Фракция октябристов, к которой я принадлежал, оказалась наиболее многочисленной. К ней первоначально примкнуло около 180 членов Думы. Состав ее оказался, однако, крайне разнородным, и в первые же недели заседаний многие от нее отпали, и этот процесс расслоения продолжался даже в 4-й Думе. Уже в конце 3-й Думы из 180 во фракции оставалось всего около 125 человек, причем большею частью уходили от нее вправо. Тем не менее, до 1917 г. октябристы были центральной группировкой, которая давала перевес своими голосами правому или левому крылу; положение для нее выгодное, но за то на фракцию падала вся ответственность за работу в Думе; редко бывало, чтобы наши мнения и голосования не подвергались резкой критике то справа, то слева.
Справа от нас находилась яркая крайняя правая группа, к которой первоначально примкнуло также около сотни депутатов, еще не определивших своего положения.
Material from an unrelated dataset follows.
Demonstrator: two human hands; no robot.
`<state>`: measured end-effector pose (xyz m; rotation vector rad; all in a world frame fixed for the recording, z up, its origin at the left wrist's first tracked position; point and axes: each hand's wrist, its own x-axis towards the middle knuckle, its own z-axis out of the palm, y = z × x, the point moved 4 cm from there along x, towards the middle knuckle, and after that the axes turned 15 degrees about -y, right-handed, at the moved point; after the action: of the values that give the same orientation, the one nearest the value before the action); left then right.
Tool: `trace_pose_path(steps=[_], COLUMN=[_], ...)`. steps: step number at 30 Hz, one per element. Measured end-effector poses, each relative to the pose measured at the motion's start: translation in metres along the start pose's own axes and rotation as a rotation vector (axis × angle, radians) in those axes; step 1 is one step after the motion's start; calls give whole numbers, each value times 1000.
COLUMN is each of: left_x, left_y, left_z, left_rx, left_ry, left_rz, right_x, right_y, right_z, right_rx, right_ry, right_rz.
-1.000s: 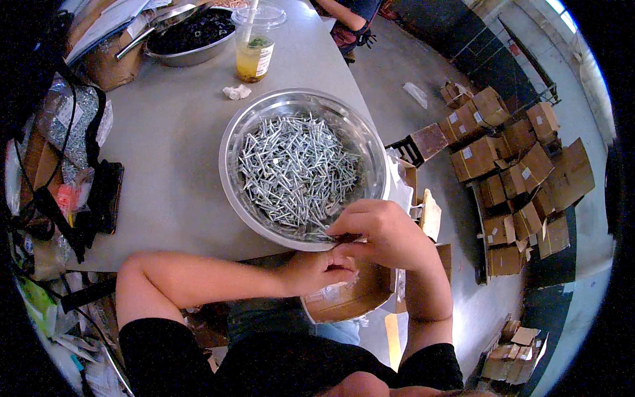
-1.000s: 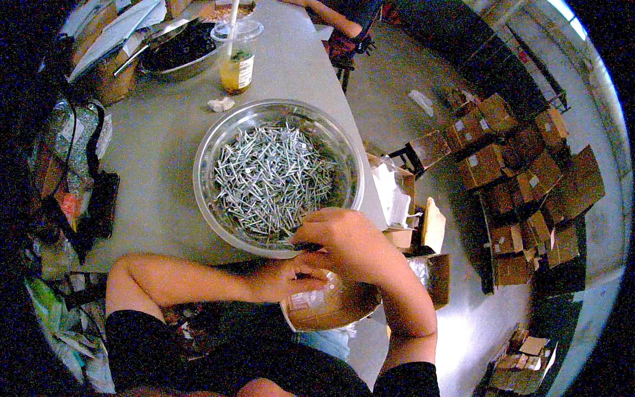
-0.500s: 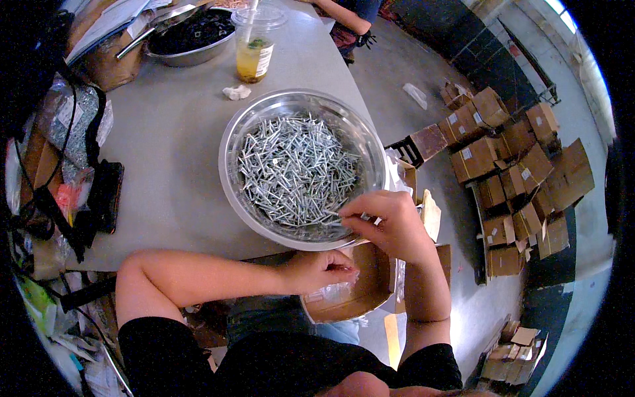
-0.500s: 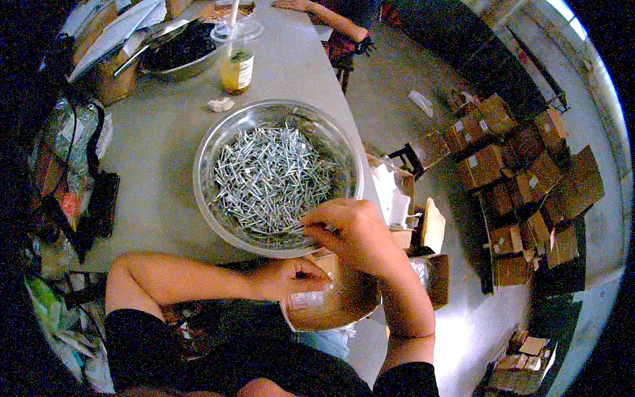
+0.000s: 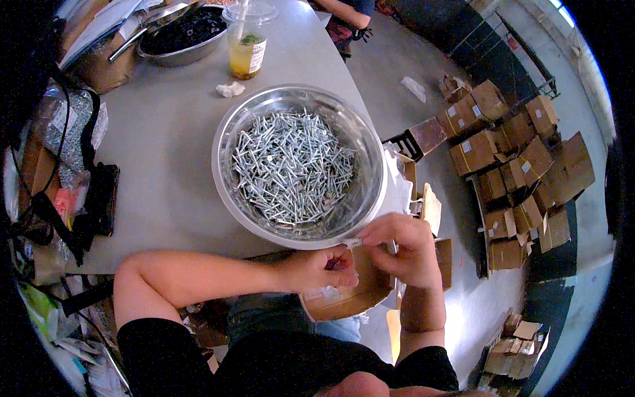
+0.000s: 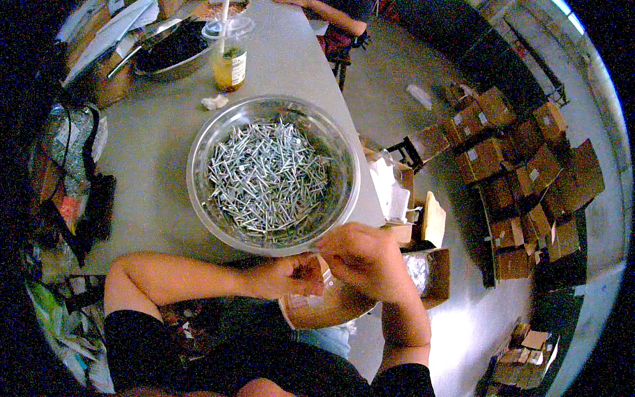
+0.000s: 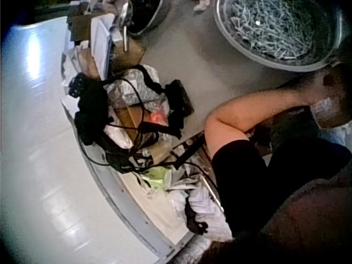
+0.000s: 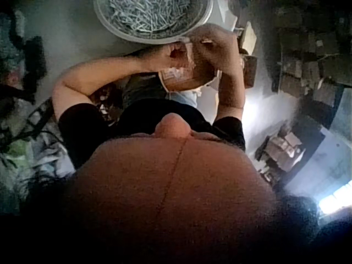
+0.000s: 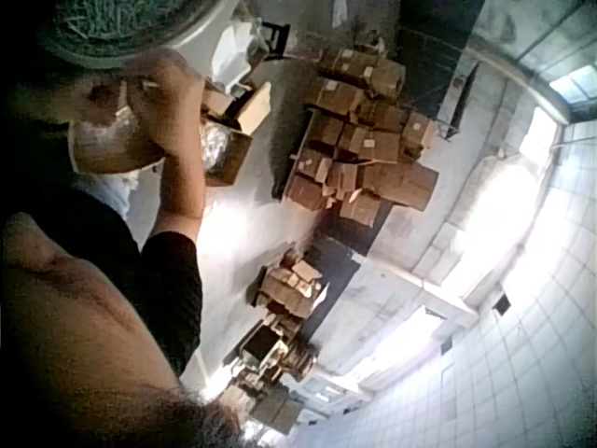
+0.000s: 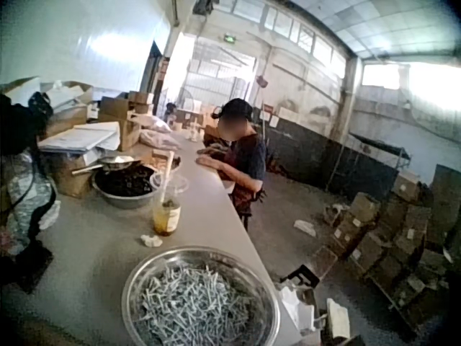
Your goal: The person picks individual nails from a large metal bowl and places them into a small plastic bag held in their left hand. The task involves repetitive hand movements to transfer the nails one by one into the packaging.
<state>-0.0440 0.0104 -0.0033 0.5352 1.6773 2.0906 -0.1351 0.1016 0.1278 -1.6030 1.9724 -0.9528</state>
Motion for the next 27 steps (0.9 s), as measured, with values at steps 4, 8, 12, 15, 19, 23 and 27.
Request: trace_pose_path(steps=[4,8,12,15,19,23,27], left_x=[4,3,1,2,0,-2,2], left_y=[-10,-3,-10,-7,4,2,-8], left_z=[4,6,5,4,7,3,4], left_rx=[186,259,96,109,167,309,398], left_ry=[76,121,19,16,-25,-21,4], left_rz=[168,198,72,47,-32,-61,49], right_x=[-24,-45,-54,-54,-51,-49,-44], right_y=[7,22,23,21,16,13,5], right_z=[6,10,16,21,27,32,39], right_rx=[7,63,113,97,37,58,17], right_ry=[-7,39,27,-28,-57,-114,-152], right_rz=[66,121,134,101,165,192,162])
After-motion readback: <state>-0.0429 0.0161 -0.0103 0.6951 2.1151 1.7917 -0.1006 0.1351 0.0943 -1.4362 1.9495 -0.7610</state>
Вскоре они, однако, откололись от крайних правых на вопросе об отношениях к правительству; правые находили Столыпина и его министров слишком либеральными, тогда как отколовшиеся слепо поддерживали его. Вскоре они стали правительственной партией «par excellence» [32] В высшей степени (фр.).
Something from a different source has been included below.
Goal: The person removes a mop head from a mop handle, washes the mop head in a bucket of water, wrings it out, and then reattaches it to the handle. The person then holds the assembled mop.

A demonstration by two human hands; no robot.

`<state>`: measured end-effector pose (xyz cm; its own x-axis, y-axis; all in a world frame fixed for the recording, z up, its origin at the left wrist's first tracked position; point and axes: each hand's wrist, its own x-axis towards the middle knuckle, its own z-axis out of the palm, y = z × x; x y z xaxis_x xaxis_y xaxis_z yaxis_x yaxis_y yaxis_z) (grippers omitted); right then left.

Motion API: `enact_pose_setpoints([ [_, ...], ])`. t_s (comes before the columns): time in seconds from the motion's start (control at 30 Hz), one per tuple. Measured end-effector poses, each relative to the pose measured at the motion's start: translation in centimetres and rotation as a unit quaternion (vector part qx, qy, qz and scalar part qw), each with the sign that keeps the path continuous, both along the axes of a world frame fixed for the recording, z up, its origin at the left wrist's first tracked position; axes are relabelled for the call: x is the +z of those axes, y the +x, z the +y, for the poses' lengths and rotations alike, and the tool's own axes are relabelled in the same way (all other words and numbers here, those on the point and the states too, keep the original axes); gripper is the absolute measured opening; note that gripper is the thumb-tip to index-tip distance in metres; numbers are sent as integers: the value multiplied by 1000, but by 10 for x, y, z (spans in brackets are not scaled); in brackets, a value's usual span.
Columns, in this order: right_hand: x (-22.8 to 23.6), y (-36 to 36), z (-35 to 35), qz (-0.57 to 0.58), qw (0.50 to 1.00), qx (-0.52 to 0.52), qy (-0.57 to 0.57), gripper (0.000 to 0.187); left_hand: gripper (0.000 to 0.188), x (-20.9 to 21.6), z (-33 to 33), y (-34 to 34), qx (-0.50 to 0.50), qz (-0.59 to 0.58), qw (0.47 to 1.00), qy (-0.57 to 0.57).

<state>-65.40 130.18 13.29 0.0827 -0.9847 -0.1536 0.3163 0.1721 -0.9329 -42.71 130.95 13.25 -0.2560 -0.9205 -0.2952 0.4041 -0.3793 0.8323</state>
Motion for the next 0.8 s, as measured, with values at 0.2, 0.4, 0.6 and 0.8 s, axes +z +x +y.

и сохранили эту роль и в 4-й Думе. Приняли они название партии националистов и избрали своим лидером Балашова. Надо сказать, что в большинстве в нее вошли депутаты западных губерний, одинаково помещики и крестьяне с национальным чувством, обостренным долгим антагонизмом с польским элементом. Несмотря на свою многочисленность, группа эта была наиболее бесцветной и в 3-й и в 4-й Думе, и близость ее главарей к правительству только уменьшала ее удельной вес в Думе.
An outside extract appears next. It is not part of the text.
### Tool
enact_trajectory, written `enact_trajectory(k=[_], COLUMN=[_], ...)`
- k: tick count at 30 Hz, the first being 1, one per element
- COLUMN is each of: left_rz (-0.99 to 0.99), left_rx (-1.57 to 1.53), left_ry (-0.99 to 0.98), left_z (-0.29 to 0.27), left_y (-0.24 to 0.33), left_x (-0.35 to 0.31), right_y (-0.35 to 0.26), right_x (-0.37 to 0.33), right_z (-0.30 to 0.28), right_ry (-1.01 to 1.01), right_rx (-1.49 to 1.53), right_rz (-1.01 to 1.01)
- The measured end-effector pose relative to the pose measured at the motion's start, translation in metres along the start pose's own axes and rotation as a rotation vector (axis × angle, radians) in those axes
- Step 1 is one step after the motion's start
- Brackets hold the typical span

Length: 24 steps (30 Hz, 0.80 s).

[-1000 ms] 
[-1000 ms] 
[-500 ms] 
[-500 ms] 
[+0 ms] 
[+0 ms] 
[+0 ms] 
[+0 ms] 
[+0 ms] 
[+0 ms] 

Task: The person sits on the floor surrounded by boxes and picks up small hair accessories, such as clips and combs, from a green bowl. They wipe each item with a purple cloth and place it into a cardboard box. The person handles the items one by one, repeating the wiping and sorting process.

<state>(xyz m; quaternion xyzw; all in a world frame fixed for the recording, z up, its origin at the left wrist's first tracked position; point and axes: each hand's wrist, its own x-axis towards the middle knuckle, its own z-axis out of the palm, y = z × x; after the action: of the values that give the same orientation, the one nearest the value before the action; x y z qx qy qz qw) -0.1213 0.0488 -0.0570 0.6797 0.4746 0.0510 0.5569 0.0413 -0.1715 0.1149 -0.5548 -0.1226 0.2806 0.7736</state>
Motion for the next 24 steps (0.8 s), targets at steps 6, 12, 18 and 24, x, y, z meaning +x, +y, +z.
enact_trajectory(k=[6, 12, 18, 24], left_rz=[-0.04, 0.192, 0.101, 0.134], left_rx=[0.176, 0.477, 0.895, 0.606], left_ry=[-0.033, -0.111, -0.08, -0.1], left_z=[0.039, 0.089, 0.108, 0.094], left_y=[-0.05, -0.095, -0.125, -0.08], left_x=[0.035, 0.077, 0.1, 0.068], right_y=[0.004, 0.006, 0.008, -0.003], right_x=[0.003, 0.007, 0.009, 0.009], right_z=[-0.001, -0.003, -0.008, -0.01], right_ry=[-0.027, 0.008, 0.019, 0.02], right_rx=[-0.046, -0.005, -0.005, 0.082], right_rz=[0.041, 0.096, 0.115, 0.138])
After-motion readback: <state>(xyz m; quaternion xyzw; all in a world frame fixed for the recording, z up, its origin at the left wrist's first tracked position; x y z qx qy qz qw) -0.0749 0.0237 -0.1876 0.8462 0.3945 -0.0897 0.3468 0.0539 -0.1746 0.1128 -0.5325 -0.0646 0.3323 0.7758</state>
Кстати, коснусь здесь денежных отношений правого крыла к правительству: как это ни странно, но непосредственную помощь от правительства получали только крайние правые, причем косвенно она превращалась в помощь отдельным лицам; их газета «Земщина» могла существовать лишь благодаря казенной субсидии и один из их лидеров, Замысловский как-то объяснил мне, не стесняясь, что ему необходима платная работа в этой газете, ибо думских суточных ему не хватает на жизнь с семьей. Националисты прямых пособий, по-видимому, не получали, но про них утверждали, что когда они открыли свой «Национальный» клуб, то Крупенский получил казенные деньги на его оборудование. Уже во время войны в Думе был устроен кооператив и тот же Крупенский получил на него пособие, про которое немало говорили, но это было обычное пособие новым кооперативам, и хотя Крупенского и осуждали за то, что он его испросил, но по существу ничего нехорошего в этом не было. Крупенский принадлежал к многочисленной и влиятельной бессарабской семье. В Бессарабии честность не была наиболее яркой чертой общественной деятельности, но утверждали, что Крупенские был в этом отношении исключением. Зато по части избирательных интриг они всегда были мастерами, и наш П.Н. и в Гос. Думе занял в этом отношении первое место. Надо сказать, что Бессарабия, столь близкая к Румынии по своим нравам, всегда была отрицательным исключением в русской общественной жизни уже с первых годов существования земства. На выборах в 3-ю Думу дядю моей жены Мазаровича просили принять в них участие по Аккерманскому уезду. Он поехал туда, и затем в качестве выборщика принимал участие и в выборах членов Думы; потом он рассказывал с юмором, но и с презрением, о том, что он там видал. Запомнился мне эпизод о выборах в Думу какого-то подполковника (забыл его фамилию, ибо из Думы он ушел вскоре после начала ее работы); кто-то из Крупенских сперва агитировал против его избрания, утверждая, что тот обобрал опекаемых им сирот, а на следующий день с той же энергией распинался за него, и на вопрос Мазаровича о казусе с сиротами ответил: «Ну, знаете, это недоразумение». В пользу нашего Крупенского и его брата Александра, губернского предводителя, надо, впрочем, сказать, что оба они не предали России, когда румыны захватили Бессарабию.